Su obra intelectual y colectiva, renovó la poesía mexicana. Gorostiza nació en Villahermosa, Tabasco, realizó sus
estudios en letras y desarrollo una intensa trayectoria diplomática en distintos países de Europa y América, ejerció varios cargos públicos como el de secretario de Relaciones Exteriores (1964). Al igual que otros contemporáneos fue catedrático universitario. Fue miembro de la academia mexicana de la lengua y fue galardonado en 1968 con el premio nacional de literatura.

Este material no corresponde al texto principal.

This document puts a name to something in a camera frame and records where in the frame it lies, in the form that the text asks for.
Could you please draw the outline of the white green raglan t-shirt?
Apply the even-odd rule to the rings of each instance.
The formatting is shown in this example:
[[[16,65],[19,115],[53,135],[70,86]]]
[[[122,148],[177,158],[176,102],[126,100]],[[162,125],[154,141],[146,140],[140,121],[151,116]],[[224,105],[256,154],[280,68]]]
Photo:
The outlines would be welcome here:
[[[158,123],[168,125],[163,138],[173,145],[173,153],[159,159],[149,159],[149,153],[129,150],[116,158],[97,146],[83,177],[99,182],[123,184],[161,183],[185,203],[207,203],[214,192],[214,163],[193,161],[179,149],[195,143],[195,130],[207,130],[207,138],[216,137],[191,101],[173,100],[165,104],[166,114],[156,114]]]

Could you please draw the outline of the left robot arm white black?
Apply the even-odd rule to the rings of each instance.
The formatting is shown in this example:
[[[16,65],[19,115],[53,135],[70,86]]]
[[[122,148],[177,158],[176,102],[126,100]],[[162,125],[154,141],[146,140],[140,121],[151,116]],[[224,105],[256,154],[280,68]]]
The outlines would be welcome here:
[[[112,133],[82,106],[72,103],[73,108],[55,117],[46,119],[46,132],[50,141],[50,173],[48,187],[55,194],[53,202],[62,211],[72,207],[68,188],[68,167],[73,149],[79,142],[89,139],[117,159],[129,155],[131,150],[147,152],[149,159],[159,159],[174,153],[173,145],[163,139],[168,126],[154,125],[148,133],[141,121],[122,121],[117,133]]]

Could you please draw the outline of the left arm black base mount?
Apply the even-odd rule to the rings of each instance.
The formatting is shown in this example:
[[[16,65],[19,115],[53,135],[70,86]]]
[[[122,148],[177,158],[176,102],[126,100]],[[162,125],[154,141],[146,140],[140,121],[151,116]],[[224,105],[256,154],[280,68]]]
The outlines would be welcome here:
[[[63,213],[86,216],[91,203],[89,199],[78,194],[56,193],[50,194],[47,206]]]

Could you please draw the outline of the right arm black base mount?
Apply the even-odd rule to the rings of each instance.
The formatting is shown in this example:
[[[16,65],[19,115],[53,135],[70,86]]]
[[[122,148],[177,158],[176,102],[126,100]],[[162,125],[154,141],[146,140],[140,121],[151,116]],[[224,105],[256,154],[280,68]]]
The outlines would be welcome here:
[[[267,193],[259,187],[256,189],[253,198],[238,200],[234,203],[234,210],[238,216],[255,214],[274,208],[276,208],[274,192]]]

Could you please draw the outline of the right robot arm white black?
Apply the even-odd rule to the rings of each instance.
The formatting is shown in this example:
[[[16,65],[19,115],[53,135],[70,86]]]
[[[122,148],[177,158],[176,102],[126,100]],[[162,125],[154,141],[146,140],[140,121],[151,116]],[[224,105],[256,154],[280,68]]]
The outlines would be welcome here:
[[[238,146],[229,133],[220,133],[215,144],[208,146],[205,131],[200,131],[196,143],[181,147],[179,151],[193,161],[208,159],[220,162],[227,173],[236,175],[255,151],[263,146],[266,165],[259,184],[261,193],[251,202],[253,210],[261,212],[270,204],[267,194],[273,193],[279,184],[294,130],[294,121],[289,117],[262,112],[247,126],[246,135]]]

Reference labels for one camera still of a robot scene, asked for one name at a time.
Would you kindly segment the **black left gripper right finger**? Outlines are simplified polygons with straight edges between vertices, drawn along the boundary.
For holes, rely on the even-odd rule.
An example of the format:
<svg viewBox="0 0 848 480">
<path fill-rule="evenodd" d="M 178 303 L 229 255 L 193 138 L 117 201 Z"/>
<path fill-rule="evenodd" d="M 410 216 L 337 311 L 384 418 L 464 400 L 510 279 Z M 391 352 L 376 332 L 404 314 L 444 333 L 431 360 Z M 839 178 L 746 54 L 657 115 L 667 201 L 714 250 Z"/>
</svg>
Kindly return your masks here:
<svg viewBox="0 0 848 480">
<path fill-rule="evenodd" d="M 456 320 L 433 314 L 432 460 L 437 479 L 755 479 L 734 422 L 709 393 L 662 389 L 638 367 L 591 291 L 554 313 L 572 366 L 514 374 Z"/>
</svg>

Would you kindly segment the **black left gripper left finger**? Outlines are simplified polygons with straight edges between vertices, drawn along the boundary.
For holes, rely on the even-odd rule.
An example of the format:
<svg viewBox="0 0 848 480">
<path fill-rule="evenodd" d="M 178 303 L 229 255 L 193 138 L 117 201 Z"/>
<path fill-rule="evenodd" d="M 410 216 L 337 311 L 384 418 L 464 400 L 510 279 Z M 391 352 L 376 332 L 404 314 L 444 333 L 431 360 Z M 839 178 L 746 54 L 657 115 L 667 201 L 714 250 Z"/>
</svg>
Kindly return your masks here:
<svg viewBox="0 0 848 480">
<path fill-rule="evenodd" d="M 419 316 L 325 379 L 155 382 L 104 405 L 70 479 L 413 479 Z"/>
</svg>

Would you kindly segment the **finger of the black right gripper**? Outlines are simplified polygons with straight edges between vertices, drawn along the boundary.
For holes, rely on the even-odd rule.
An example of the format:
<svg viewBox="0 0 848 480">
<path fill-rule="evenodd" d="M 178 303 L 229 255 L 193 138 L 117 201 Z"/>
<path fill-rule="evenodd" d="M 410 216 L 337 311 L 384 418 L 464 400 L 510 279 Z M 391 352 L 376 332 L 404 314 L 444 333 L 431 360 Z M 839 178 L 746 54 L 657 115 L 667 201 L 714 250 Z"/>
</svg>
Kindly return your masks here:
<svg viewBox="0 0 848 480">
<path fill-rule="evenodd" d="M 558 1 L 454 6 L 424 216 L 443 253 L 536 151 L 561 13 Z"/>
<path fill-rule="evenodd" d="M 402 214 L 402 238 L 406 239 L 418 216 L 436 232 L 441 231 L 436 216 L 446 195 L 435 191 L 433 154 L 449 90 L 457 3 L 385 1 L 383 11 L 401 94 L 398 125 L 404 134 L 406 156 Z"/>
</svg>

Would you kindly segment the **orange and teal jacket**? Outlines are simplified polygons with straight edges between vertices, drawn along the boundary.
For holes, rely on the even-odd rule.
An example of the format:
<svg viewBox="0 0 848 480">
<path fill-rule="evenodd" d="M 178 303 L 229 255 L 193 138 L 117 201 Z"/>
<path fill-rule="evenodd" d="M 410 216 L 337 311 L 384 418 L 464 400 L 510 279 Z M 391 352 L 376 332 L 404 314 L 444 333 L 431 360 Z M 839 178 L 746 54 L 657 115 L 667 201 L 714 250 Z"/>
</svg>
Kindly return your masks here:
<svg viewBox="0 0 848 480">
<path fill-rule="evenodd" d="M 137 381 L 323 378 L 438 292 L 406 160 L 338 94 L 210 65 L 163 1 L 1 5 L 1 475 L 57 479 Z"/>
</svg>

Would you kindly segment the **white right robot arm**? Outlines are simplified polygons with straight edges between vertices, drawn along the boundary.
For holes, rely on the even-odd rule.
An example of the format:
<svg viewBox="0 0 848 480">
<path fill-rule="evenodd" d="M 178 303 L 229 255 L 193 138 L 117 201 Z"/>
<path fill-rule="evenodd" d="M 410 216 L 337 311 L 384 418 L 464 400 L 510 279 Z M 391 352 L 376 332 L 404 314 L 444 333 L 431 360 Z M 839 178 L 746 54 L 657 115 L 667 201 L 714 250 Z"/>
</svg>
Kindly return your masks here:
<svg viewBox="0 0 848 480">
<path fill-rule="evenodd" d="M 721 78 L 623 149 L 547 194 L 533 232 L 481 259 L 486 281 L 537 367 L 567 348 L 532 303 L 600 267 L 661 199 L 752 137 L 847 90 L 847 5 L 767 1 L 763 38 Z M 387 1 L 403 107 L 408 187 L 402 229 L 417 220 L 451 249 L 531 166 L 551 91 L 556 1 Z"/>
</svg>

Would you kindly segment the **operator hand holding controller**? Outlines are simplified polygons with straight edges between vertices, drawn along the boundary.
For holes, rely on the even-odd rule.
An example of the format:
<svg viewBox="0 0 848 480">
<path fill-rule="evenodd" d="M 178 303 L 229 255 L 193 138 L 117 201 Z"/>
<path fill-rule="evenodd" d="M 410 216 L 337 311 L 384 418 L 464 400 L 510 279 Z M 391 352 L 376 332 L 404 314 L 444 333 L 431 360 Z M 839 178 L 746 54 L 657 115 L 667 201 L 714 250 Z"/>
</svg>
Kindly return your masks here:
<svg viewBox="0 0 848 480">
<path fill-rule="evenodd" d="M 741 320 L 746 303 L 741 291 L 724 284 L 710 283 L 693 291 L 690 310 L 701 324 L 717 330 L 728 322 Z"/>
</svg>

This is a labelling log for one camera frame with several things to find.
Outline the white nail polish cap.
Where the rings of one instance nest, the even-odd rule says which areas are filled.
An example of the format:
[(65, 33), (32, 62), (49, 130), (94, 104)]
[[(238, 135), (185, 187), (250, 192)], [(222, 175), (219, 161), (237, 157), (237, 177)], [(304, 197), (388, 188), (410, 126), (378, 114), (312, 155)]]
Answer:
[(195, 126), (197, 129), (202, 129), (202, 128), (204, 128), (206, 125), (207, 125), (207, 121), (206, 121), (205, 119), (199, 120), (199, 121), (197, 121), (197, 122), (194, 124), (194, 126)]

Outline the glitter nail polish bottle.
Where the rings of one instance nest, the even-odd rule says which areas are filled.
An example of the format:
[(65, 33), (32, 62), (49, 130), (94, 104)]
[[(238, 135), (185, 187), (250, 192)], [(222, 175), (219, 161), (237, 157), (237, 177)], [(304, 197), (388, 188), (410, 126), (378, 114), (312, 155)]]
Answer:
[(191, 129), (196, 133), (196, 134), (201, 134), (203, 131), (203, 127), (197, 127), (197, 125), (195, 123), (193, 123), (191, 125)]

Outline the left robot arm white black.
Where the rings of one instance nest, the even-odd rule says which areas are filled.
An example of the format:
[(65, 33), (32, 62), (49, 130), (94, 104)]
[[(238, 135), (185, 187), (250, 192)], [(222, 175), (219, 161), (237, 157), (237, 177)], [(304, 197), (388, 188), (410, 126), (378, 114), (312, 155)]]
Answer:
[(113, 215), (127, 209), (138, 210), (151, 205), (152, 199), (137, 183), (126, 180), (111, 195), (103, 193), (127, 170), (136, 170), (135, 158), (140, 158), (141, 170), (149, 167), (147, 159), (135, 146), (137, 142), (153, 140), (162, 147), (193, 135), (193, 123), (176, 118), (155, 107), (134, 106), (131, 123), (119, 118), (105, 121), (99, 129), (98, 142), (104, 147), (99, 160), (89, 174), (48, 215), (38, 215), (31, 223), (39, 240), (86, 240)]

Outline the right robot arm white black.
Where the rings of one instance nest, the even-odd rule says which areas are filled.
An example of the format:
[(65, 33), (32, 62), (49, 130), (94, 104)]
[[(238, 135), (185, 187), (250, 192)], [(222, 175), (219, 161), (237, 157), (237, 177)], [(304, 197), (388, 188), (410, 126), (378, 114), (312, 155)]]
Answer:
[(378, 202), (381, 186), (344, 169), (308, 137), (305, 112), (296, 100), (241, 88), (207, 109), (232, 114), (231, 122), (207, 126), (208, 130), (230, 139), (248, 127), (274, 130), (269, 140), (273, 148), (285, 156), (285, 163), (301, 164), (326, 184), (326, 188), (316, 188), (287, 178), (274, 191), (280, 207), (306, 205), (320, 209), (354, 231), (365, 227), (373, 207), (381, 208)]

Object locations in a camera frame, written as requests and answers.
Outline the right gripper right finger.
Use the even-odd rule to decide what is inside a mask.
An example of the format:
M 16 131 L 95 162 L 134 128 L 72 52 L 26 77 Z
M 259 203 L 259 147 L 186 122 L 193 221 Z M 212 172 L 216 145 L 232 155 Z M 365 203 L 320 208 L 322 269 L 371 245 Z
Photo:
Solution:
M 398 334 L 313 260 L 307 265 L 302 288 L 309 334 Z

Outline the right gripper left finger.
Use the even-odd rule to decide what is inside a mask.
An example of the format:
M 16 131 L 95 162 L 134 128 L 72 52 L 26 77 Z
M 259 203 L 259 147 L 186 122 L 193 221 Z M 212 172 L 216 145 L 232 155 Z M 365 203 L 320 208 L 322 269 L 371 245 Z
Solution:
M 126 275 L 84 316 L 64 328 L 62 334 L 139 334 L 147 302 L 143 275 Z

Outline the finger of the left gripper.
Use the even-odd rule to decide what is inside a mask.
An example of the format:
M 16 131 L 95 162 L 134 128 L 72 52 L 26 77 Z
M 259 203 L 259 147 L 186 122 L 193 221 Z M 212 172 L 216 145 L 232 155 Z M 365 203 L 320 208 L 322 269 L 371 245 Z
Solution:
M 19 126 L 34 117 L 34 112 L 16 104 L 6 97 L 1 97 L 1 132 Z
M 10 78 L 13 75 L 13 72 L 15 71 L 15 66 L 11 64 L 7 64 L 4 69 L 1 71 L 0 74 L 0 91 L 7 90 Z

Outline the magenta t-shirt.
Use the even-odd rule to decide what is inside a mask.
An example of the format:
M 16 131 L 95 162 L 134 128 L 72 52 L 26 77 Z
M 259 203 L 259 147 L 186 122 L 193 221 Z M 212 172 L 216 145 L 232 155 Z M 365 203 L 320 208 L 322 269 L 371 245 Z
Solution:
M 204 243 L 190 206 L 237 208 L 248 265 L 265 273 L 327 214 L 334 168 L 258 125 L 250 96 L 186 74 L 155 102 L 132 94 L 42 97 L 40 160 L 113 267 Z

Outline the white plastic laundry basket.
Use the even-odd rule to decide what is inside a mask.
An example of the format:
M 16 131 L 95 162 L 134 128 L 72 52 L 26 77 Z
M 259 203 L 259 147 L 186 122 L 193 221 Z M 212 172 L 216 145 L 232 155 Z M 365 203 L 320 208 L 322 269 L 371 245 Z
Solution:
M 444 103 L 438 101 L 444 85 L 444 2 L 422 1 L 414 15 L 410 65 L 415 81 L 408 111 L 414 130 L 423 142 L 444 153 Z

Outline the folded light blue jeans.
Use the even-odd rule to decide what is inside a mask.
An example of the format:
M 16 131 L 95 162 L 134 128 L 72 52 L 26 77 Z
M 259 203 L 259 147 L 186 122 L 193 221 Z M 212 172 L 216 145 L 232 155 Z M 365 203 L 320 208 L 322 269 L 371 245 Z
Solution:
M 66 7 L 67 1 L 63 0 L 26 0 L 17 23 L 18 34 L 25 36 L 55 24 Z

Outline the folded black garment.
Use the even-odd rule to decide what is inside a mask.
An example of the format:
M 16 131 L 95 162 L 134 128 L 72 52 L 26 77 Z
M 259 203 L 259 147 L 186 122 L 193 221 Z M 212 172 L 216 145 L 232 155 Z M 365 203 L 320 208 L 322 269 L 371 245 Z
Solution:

Su obra poética está compuesta por Canciones para Cantar en la Barca, (1925), Muerte sin fin (1939) y una serie pequeña de poemas bajo el título de Del poema frustrado, publicado en poesía (1964), que reúne la totalidad de su producción. Objeto de numerosos estudios, Muerte sin fin ha sido
considerada como la obra maestra. Por la extensión y el arte con que construye un profundo pensamiento filosófico, el cual a sido asociado con el Primer sueño de Sor Juana y las Soledades de Góngora. El poeta busca en sus versos transparentes el misterio que encierra la dinámica de la vida: la desintegración de las formas o la muerte sin fin. El drama, como en El Cementerio de Valéry surge del brillo de la inteligencia. El poeta murió en la Ciudad de México en 1973, su poesía busca la pureza; en ella hay sobriedad, gran imaginación y musicalidad.